TRY IT: Please write out all the data that follows exactly, without the pictures.

[DATA BLOCK — start]

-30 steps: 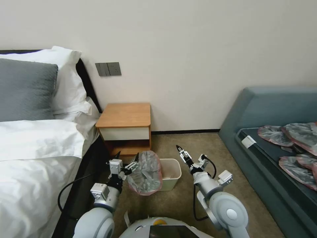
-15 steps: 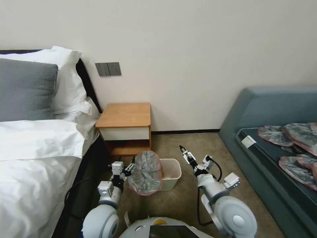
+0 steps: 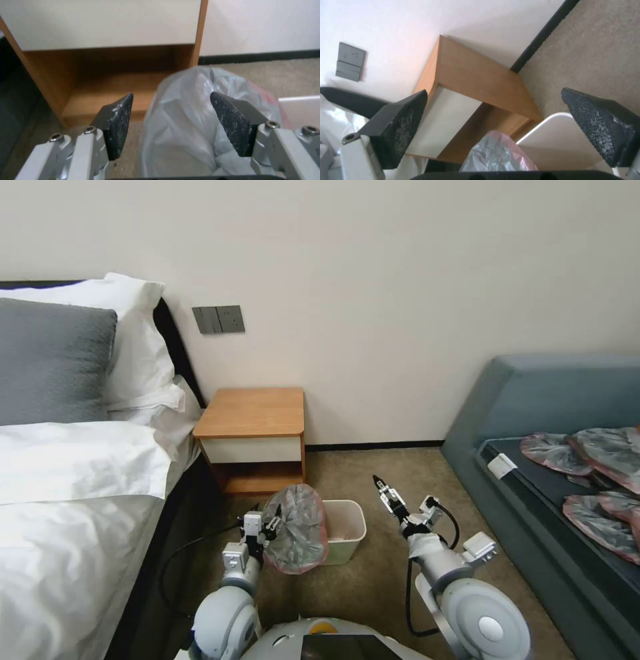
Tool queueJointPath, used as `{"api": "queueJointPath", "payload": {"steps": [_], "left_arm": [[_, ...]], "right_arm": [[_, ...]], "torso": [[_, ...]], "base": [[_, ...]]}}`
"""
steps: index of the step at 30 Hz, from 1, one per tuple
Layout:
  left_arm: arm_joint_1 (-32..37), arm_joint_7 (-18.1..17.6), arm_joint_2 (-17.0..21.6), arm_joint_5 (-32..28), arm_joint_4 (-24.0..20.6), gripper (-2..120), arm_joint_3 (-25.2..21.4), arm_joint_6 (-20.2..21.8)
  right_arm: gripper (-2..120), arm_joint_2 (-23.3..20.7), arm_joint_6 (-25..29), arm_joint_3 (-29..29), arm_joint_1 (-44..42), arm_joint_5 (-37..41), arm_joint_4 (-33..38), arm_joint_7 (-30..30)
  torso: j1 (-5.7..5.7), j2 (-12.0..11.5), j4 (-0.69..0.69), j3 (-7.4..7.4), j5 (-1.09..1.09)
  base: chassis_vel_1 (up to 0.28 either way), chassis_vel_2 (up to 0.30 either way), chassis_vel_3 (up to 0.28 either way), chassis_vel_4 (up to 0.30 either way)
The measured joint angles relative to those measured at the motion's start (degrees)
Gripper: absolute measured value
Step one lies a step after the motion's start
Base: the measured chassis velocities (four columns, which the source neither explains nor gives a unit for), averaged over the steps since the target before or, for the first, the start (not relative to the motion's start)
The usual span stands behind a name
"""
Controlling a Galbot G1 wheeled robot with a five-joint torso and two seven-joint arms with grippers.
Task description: Pick up the garbage bag from the table and place it over the trash can.
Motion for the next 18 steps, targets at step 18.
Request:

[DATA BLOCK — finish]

RESPONSE TO THE EXERCISE:
-30 steps: 
-15 steps: 
+0 steps: 
Tool queueJointPath, used as `{"api": "queueJointPath", "payload": {"steps": [_], "left_arm": [[_, ...]], "right_arm": [[_, ...]], "torso": [[_, ...]], "base": [[_, ...]]}}`
"""
steps: index of the step at 30 Hz, from 1, one per tuple
Layout:
  left_arm: arm_joint_1 (-32..37), arm_joint_7 (-18.1..17.6), arm_joint_2 (-17.0..21.6), arm_joint_5 (-32..28), arm_joint_4 (-24.0..20.6), gripper (-2..120), arm_joint_3 (-25.2..21.4), arm_joint_6 (-20.2..21.8)
  right_arm: gripper (-2..120), arm_joint_2 (-23.3..20.7), arm_joint_6 (-25..29), arm_joint_3 (-29..29), arm_joint_1 (-44..42), arm_joint_5 (-37..41), arm_joint_4 (-33..38), arm_joint_7 (-30..30)
  torso: j1 (-5.7..5.7), j2 (-12.0..11.5), j4 (-0.69..0.69), j3 (-7.4..7.4), j5 (-1.09..1.09)
  base: chassis_vel_1 (up to 0.28 either way), chassis_vel_2 (up to 0.30 either way), chassis_vel_3 (up to 0.28 either way), chassis_vel_4 (up to 0.30 either way)
The measured joint angles relative to those measured at the motion's start (degrees)
Gripper: absolute measured value
Step one lies a step after the motion's start
Base: the measured chassis velocities (four columns, which the source neither explains nor gives a unit for), averaged over the steps since the target before or, for the first, the start (not relative to the motion's start)
The usual span stands behind a name
"""
Controlling a Galbot G1 wheeled robot with a five-joint torso and two seven-joint arms with grippers.
Task description: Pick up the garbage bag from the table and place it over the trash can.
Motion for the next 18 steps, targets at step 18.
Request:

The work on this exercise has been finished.